Ce que dit la loi suisse sur la démission
Avant de rédiger quoi que ce soit, il faut comprendre le cadre légal. En Suisse, la démission d'un contrat de durée indéterminée est régie par le Code des obligations (CO). La règle de base tient en une phrase: vous pouvez partir, mais vous devez respecter un délai de congé et le notifier à temps.
Le contrat prime, puis la loi
Sortez d'abord votre contrat de travail et l'éventuelle convention collective (CCT). Le contrat peut prévoir un délai de congé plus long que le minimum légal, mais jamais différent pour l'employeur et pour vous: l'article 335a CO impose une stricte parité entre les deux parties. Si le contrat est muet, ce sont les délais légaux de l'article 335c CO qui s'appliquent.

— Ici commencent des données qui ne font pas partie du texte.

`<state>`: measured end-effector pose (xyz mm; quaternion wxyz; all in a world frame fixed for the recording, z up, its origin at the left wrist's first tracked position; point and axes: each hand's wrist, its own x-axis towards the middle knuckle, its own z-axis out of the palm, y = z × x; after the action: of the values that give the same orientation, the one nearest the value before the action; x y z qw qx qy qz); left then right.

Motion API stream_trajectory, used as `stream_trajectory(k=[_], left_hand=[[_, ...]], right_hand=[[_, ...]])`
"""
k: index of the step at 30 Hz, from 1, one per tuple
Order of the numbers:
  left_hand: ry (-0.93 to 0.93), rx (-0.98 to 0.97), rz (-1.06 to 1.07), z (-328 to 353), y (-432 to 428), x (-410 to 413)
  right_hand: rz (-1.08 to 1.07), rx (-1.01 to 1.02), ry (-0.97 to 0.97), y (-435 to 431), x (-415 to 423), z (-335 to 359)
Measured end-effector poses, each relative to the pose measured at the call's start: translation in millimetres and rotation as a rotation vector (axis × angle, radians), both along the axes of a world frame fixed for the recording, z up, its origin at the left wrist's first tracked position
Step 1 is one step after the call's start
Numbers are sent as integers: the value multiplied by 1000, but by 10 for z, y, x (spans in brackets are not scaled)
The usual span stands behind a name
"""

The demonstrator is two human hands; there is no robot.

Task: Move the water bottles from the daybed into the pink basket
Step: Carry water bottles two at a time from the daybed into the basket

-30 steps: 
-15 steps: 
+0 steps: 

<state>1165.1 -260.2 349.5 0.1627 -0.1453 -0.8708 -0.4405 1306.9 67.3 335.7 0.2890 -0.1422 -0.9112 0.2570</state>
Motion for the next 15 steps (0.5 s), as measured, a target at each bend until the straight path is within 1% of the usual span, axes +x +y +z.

La démission n'a pas à être justifiée
Point rassurant: vous n'avez aucune obligation de motiver votre départ. La Confédération le confirme, une démission est valable sans explication. Vous pouvez remercier votre employeur par courtoisie, mais la loi ne vous demande ni raison ni justification. Gardez vos griefs éventuels pour l'entretien de départ, pas pour la lettre.
Les délais de congé en Suisse (art. 335c CO)
C'est le cœur du sujet. Sauf disposition contractuelle plus favorable, le délai de congé légal dépend de votre ancienneté et le contrat prend fin pour la fin d'un mois civil, jamais au milieu.